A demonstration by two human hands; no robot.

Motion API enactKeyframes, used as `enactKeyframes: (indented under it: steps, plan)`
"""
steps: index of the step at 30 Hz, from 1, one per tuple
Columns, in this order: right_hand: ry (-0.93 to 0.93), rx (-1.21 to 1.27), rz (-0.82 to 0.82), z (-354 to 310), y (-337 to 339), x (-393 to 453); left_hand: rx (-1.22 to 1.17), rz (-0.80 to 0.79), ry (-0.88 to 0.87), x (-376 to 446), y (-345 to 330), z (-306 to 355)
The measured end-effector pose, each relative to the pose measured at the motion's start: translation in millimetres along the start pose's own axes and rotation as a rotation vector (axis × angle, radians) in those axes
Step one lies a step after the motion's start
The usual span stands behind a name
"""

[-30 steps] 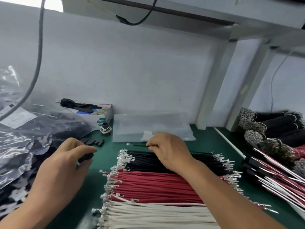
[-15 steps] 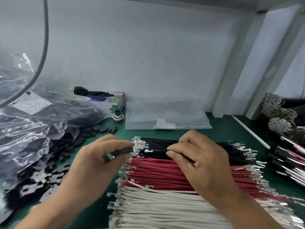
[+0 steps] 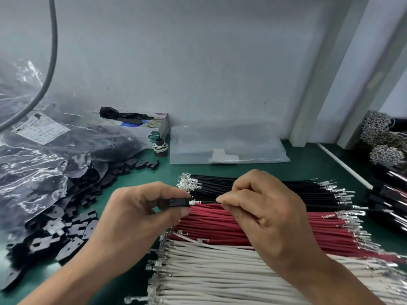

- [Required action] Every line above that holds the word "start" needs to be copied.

- [Answer section]
The measured end-effector pose, each relative to the pose measured at the motion's start: translation in millimetres along the start pose's own axes and rotation as a rotation vector (axis × angle, radians) in those axes
Step one lies a step after the motion's start

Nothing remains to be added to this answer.